With the change of the epidemic situation, WHO revised the vaccine marketing standard (TPP). The old version is that the vaccine effectiveness (VE) must reach 50%, which is the market standard. In addition to using VE 50% as a reference index, the new version also uses the vaccine as a reference index. The critical protection ability is included in the evaluation, as well as supplementary agents and mixed beatings.
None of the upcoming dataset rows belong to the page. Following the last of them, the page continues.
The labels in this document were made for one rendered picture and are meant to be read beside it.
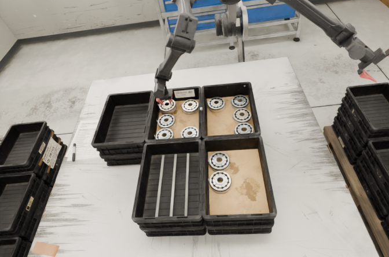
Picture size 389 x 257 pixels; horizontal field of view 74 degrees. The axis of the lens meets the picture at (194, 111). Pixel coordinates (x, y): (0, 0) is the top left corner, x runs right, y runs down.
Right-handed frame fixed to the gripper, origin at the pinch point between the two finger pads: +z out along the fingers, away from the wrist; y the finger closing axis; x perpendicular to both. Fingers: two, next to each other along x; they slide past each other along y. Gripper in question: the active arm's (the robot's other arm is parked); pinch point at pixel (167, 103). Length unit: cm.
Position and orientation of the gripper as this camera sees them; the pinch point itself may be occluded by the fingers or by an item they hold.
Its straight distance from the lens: 157.4
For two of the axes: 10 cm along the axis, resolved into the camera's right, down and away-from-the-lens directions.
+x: 0.1, -7.5, 6.6
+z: 1.4, 6.6, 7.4
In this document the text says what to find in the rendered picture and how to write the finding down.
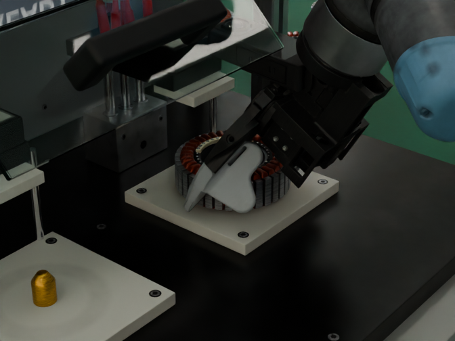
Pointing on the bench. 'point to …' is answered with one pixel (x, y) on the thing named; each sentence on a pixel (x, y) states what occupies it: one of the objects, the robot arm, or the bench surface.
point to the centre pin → (43, 289)
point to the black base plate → (47, 195)
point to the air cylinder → (130, 142)
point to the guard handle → (141, 39)
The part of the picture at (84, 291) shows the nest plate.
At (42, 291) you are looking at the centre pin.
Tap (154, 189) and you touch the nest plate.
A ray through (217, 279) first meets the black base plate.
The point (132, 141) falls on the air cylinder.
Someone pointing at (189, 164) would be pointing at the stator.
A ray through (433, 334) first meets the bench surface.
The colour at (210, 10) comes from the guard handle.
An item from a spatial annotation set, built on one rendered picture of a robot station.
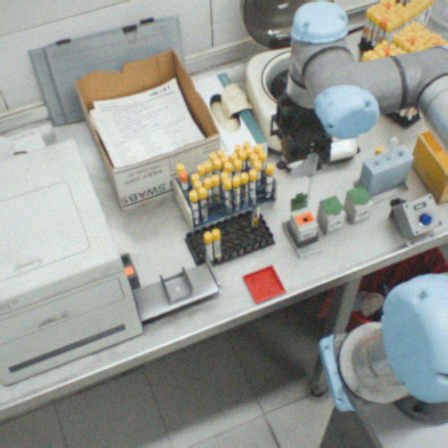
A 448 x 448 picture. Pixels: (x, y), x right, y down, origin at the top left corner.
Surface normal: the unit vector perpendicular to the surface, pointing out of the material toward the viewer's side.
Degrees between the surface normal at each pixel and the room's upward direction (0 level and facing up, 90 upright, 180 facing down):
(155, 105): 2
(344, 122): 90
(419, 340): 85
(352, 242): 0
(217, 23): 90
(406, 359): 83
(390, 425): 1
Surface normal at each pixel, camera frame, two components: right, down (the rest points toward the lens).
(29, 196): -0.02, -0.55
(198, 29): 0.39, 0.76
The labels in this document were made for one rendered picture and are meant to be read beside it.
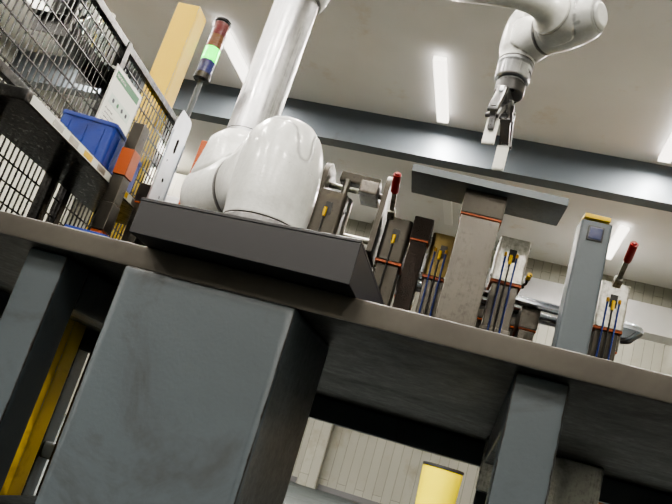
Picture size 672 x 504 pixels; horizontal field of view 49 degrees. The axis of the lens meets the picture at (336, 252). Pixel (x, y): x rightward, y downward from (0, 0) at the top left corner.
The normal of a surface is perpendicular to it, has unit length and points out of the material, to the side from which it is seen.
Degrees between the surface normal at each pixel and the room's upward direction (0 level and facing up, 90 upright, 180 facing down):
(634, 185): 90
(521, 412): 90
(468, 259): 90
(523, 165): 90
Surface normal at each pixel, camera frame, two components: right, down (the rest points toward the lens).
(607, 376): -0.16, -0.32
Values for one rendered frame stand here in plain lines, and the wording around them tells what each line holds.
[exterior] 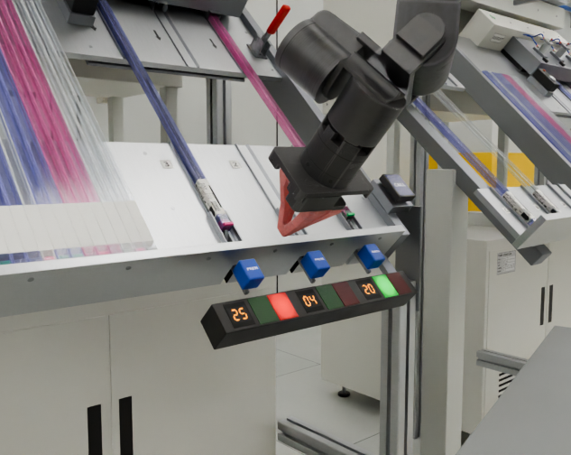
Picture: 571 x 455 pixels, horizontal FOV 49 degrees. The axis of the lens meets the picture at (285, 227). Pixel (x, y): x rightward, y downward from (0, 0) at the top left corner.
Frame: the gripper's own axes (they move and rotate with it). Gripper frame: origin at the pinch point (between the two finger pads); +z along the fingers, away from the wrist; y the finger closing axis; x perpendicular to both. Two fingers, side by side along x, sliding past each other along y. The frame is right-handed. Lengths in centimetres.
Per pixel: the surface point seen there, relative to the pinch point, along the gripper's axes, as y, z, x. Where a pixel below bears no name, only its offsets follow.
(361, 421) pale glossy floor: -99, 111, -3
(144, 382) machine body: -2.3, 48.0, -7.5
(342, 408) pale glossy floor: -102, 119, -11
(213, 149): -5.2, 8.8, -21.8
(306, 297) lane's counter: -7.1, 10.0, 3.6
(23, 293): 25.5, 9.8, -2.6
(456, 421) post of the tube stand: -59, 44, 19
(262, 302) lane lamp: -0.4, 9.9, 3.3
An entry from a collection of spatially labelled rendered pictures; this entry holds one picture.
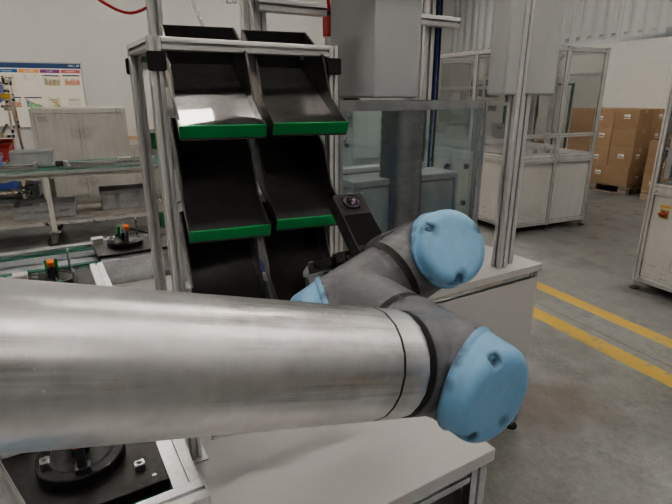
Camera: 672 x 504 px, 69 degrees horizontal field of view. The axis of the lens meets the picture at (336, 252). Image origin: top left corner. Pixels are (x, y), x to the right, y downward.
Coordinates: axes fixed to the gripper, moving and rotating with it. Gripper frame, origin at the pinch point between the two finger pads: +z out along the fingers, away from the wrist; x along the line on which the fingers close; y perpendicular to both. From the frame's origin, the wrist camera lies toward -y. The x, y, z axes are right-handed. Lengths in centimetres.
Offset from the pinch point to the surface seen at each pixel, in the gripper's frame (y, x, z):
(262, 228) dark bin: -8.0, -9.6, 4.4
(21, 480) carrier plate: 27, -51, 23
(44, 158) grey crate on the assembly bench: -195, -127, 513
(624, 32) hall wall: -379, 780, 509
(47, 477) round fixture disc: 26, -46, 19
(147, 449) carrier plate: 26.4, -31.6, 23.6
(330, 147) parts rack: -24.6, 8.3, 14.2
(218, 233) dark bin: -7.9, -16.7, 4.5
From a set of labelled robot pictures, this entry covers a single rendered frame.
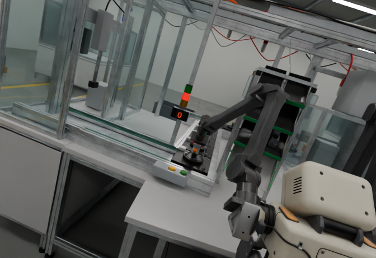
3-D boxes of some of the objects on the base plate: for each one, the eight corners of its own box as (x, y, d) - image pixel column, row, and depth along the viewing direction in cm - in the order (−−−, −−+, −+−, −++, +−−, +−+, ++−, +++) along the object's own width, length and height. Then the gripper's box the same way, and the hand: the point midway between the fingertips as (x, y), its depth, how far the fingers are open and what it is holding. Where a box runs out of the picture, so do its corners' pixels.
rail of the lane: (208, 197, 126) (215, 181, 124) (76, 144, 137) (79, 128, 135) (209, 192, 131) (215, 177, 129) (81, 141, 143) (85, 126, 140)
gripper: (191, 134, 128) (188, 146, 140) (207, 140, 127) (202, 152, 139) (194, 125, 132) (191, 139, 144) (210, 131, 131) (206, 144, 143)
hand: (197, 145), depth 141 cm, fingers closed on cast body, 4 cm apart
Chen Canjian admitted that following the WHO changed the vaccine listing standards, it has also become a difficult point in the analysis of clinical trial data, including whether patients are hospitalized, severe, etc. In addition, the WHO also relies on other independent units to obtain information, resulting in a relatively long process. WHO said that at any time There will be answers, but the timing is uncertain.
Regarding the blinding time of the trial, Chen Canjian said that in the past, the high-end second-phase blinding solution implemented in Taiwan will soon publish the data, but for the sake of fairness and scientificity, the WHO sends all scientific data to many units, and they belong to large universities. For large-scale, cross-state and cross-field clinical trials, statistical analysis requires time for a complete report.
Chen Canjian pointed out that in fact, it took a long time for WHO to carry out Ebola vaccine clinical trials in the past. Although the clinical unblinding time of new crown vaccine is still dominated by WHO, WHO has mentioned that high-end is carried out under the epidemic situation of many mutant strains. The clinical trials of omicron showed that if the unblinding is successful, it can be proved that its vaccine can prevent omicron.